» What the exercise asks
Lines holding the string "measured": copy each one from the listing below.

» Provided data
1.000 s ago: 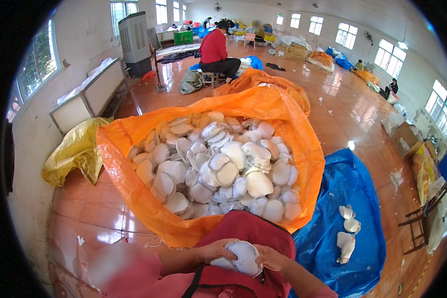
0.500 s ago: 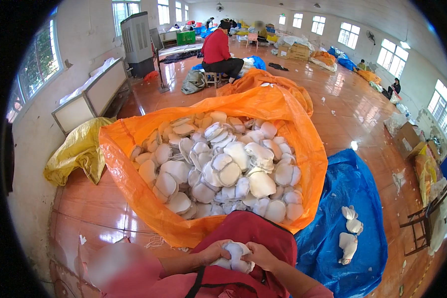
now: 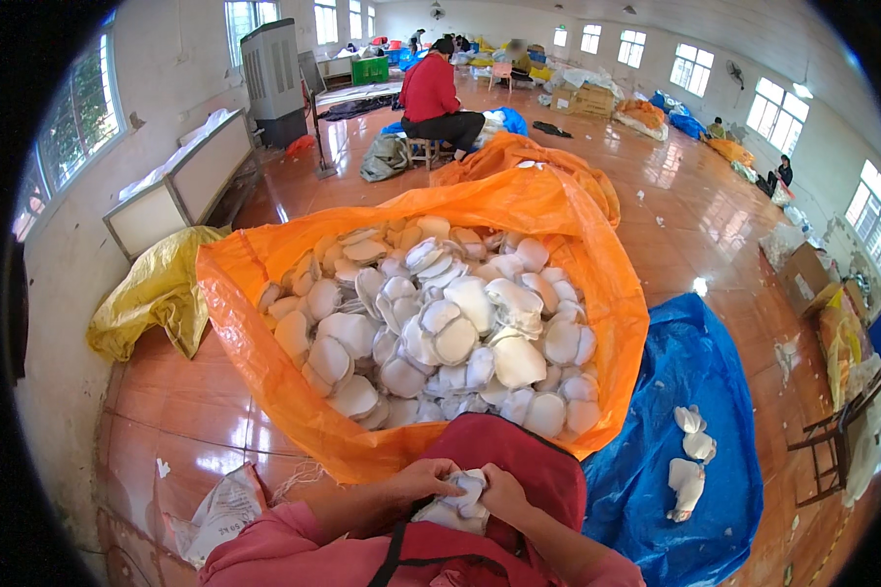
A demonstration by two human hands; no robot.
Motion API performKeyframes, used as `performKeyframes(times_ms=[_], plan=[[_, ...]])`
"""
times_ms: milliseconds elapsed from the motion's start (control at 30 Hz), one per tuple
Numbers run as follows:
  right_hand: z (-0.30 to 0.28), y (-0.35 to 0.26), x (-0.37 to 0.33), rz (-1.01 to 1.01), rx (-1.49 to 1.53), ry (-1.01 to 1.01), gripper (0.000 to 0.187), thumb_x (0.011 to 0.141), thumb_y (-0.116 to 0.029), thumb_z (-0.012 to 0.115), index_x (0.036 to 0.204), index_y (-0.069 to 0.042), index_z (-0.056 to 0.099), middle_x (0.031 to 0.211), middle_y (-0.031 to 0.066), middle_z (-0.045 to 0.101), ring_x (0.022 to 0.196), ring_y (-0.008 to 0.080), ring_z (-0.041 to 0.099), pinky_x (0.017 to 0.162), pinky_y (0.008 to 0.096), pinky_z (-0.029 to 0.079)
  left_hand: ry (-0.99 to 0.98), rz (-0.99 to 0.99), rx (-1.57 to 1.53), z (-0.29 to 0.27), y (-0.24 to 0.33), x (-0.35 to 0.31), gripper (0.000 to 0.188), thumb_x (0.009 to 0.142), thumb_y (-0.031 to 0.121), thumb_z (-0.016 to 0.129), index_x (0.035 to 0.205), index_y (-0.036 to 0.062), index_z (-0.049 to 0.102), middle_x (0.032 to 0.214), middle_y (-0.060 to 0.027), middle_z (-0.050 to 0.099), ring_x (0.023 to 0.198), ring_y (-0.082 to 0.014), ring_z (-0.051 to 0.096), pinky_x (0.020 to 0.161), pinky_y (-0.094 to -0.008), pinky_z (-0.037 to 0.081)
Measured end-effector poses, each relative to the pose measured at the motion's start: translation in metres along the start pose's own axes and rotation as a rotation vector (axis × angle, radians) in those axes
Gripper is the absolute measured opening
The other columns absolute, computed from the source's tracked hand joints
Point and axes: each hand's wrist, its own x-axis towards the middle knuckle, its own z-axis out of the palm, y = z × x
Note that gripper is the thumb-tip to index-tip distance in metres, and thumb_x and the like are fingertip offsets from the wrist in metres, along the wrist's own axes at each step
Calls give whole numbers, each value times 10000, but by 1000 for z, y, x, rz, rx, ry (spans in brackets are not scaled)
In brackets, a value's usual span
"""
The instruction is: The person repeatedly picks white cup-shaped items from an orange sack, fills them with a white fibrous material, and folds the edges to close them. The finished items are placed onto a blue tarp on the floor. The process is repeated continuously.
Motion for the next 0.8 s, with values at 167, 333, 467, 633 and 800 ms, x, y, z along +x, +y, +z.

» Written response
Measured end-effector poses, each relative to the pose measured at the motion's start: translation in metres along the start pose's own axes and rotation as a rotation vector (axis × angle, radians) in those axes
Gripper is the absolute measured opening

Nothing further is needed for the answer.